Look through the material below and report every line that includes "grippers".

▸ **Given information**
BEGIN
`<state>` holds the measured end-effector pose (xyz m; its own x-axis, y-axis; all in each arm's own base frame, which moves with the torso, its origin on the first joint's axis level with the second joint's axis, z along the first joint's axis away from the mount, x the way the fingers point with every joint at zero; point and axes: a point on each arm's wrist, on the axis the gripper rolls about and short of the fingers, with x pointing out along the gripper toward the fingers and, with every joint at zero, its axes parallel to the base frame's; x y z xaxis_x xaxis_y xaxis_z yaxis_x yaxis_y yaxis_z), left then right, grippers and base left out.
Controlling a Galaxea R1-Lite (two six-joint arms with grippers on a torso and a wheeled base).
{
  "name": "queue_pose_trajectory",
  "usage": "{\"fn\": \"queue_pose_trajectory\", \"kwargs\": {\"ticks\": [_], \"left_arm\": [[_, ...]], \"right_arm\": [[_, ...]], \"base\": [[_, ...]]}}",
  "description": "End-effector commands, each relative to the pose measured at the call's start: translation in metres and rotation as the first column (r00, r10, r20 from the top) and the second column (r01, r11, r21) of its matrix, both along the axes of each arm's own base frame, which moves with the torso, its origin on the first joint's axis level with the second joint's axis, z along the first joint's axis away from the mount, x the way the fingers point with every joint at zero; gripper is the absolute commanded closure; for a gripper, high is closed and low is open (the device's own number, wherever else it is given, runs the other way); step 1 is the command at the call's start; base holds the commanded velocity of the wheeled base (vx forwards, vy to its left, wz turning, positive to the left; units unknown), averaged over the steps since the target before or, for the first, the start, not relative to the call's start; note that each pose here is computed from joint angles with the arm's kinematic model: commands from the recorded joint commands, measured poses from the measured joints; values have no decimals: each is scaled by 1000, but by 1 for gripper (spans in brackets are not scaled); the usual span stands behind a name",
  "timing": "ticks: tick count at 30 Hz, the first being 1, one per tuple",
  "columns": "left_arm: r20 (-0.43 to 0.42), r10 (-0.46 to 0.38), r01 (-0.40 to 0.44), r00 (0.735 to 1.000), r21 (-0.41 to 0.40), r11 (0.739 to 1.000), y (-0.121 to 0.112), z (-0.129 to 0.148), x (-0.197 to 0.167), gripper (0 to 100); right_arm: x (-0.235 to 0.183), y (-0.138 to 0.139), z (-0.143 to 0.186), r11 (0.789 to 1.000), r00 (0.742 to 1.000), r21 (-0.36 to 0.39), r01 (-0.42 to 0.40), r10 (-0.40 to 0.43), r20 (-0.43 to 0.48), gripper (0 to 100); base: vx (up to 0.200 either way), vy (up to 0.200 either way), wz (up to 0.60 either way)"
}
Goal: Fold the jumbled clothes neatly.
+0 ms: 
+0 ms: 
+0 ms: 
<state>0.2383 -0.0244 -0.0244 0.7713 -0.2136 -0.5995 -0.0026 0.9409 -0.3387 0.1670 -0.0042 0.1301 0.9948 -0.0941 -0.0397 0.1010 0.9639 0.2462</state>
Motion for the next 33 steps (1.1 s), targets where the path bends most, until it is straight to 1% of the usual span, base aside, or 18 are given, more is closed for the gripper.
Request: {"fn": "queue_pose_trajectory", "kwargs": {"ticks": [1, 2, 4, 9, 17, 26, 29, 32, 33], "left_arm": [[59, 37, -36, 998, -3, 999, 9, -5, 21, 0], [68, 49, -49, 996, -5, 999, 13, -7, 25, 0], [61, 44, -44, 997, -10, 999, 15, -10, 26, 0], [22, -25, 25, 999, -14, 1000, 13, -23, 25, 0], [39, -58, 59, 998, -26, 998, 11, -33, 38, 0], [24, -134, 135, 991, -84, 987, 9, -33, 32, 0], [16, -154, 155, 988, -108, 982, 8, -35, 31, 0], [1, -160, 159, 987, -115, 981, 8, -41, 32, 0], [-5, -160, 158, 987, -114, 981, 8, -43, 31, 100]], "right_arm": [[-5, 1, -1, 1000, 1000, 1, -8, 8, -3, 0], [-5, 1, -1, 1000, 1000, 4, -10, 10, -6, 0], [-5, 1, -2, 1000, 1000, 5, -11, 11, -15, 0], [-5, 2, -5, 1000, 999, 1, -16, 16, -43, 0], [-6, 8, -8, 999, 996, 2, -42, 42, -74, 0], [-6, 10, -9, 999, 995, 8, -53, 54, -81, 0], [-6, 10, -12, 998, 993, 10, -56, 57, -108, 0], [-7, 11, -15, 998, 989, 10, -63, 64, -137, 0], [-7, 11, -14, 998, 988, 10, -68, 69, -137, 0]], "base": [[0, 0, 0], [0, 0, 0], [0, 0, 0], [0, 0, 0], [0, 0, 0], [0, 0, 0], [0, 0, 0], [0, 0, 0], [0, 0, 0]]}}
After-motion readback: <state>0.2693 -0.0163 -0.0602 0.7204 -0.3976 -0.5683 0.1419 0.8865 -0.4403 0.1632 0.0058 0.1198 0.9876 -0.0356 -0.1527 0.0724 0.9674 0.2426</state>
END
▸ **Solution to the problem**
`<state>` holds the measured end-effector pose (xyz m; its own x-axis, y-axis; all in each arm's own base frame, which moves with the torso, its origin on the first joint's axis level with the second joint's axis, z along the first joint's axis away from the mount, x the way the fingers point with every joint at zero; point and axes: a point on each arm's wrist, on the axis the gripper rolls about and short of the fingers, with x pointing out along the gripper toward the fingers and, with every joint at zero, its axes parallel to the base frame's; x y z xaxis_x xaxis_y xaxis_z yaxis_x yaxis_y yaxis_z), left then right, grippers and base left out.
Controlling a Galaxea R1-Lite (two six-joint arms with grippers on a torso and a wheeled base).

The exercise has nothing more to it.